• **Problem**:
Only the lines that include "wrist" should be copied from the data below.

• **Records for processing**:
§ §

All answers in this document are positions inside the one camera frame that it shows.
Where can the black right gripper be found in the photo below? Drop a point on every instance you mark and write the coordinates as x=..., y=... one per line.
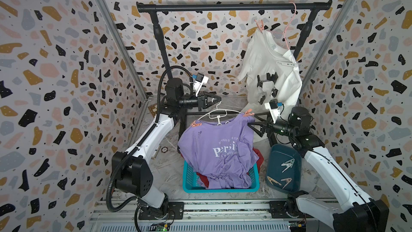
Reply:
x=270, y=124

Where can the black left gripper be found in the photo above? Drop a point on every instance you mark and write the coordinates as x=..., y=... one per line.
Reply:
x=202, y=102

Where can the white plastic hangers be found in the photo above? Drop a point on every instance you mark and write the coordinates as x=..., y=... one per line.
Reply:
x=218, y=113

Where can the purple garment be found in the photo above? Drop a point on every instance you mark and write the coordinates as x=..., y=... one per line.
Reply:
x=223, y=153

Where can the white printed t-shirt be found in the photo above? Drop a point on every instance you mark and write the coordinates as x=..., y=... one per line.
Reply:
x=265, y=79

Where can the pink wire hanger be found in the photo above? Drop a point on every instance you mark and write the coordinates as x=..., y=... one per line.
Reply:
x=294, y=11

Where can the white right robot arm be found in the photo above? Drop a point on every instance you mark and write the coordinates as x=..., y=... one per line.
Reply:
x=356, y=211

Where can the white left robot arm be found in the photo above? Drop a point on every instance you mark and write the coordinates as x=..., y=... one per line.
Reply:
x=131, y=177

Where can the dark teal clothespin bin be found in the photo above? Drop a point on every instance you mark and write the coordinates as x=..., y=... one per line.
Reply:
x=284, y=169

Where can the wooden chessboard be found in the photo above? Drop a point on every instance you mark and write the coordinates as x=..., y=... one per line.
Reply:
x=153, y=109

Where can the small card box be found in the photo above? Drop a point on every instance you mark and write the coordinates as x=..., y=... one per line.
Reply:
x=155, y=153

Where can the red garment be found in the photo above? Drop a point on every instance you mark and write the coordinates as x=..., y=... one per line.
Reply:
x=204, y=182

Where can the teal laundry basket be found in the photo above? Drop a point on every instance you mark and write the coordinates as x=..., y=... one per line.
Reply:
x=191, y=179

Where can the dark grey clothes rack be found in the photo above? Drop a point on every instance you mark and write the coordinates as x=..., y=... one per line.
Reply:
x=235, y=7

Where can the aluminium corner profile right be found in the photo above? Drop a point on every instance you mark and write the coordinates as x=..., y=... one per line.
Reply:
x=334, y=29

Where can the aluminium corner profile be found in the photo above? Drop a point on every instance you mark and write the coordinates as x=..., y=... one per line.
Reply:
x=334, y=29
x=101, y=4

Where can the aluminium corner profile left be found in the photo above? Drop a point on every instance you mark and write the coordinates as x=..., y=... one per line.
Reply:
x=101, y=4

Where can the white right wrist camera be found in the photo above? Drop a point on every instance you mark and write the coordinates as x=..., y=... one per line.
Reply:
x=275, y=108

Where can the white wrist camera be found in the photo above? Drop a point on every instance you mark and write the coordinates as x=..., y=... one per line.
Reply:
x=199, y=80
x=275, y=108

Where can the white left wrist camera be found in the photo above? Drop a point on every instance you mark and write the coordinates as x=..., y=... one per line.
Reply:
x=199, y=80

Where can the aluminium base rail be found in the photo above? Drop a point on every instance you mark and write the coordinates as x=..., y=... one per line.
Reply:
x=245, y=215

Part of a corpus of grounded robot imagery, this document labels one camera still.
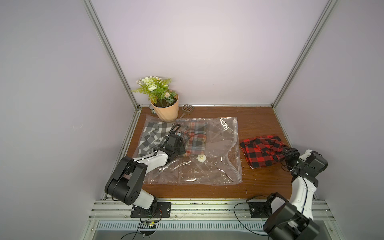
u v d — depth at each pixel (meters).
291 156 0.71
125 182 0.44
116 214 0.74
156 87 0.92
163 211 0.73
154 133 1.00
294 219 0.44
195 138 0.97
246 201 0.74
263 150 0.92
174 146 0.73
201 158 0.90
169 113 1.02
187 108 1.17
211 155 0.93
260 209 0.73
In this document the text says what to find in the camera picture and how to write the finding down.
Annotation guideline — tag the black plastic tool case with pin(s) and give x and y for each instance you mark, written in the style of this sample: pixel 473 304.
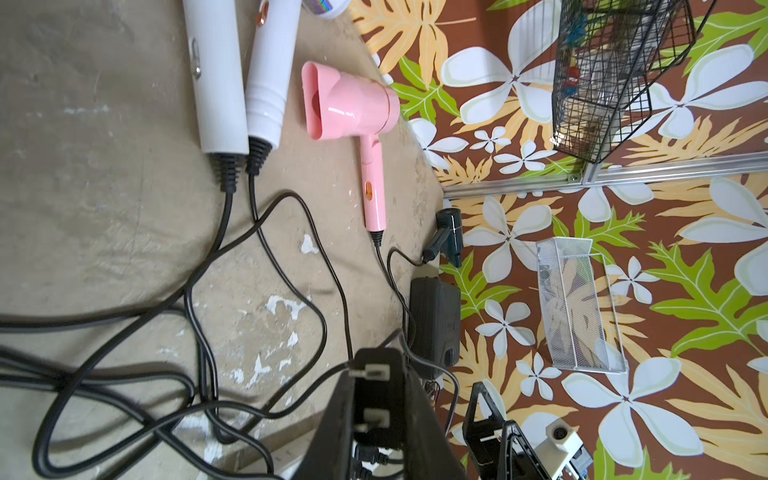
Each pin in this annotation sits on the black plastic tool case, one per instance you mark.
pixel 436 307

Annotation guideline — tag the black hair dryer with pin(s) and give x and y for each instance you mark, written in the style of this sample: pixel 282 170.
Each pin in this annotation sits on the black hair dryer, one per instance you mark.
pixel 447 239

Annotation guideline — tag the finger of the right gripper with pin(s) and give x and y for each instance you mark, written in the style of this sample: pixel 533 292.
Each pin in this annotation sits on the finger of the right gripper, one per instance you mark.
pixel 517 459
pixel 480 433

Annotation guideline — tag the white mesh basket right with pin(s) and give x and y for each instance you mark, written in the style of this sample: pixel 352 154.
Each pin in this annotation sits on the white mesh basket right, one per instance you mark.
pixel 578 310

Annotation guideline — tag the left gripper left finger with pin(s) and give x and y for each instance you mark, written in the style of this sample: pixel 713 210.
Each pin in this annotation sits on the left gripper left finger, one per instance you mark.
pixel 329 455

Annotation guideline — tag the pink hair dryer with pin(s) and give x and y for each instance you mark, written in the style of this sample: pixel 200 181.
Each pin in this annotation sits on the pink hair dryer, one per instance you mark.
pixel 338 104

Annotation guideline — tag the black wire basket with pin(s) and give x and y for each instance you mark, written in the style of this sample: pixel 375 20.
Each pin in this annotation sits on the black wire basket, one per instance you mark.
pixel 609 54

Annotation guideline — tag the white hair dryer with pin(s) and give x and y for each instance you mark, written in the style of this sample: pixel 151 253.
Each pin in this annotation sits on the white hair dryer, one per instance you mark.
pixel 216 71
pixel 269 77

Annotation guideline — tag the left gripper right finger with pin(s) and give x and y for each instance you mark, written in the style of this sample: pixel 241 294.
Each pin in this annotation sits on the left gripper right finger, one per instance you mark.
pixel 427 454

§ §

• **Output for this task**:
Where can the white right wrist camera be found in the photo above? Drop a point on every instance you mark and write the coordinates as x=..., y=... one per line.
Where can the white wrist camera be found in the photo above? Drop a point on every instance you mark and write the coordinates as x=..., y=... one per line.
Where can the white left wrist camera be found in the photo above? Drop a point on every instance you mark and write the coordinates as x=..., y=... one per line.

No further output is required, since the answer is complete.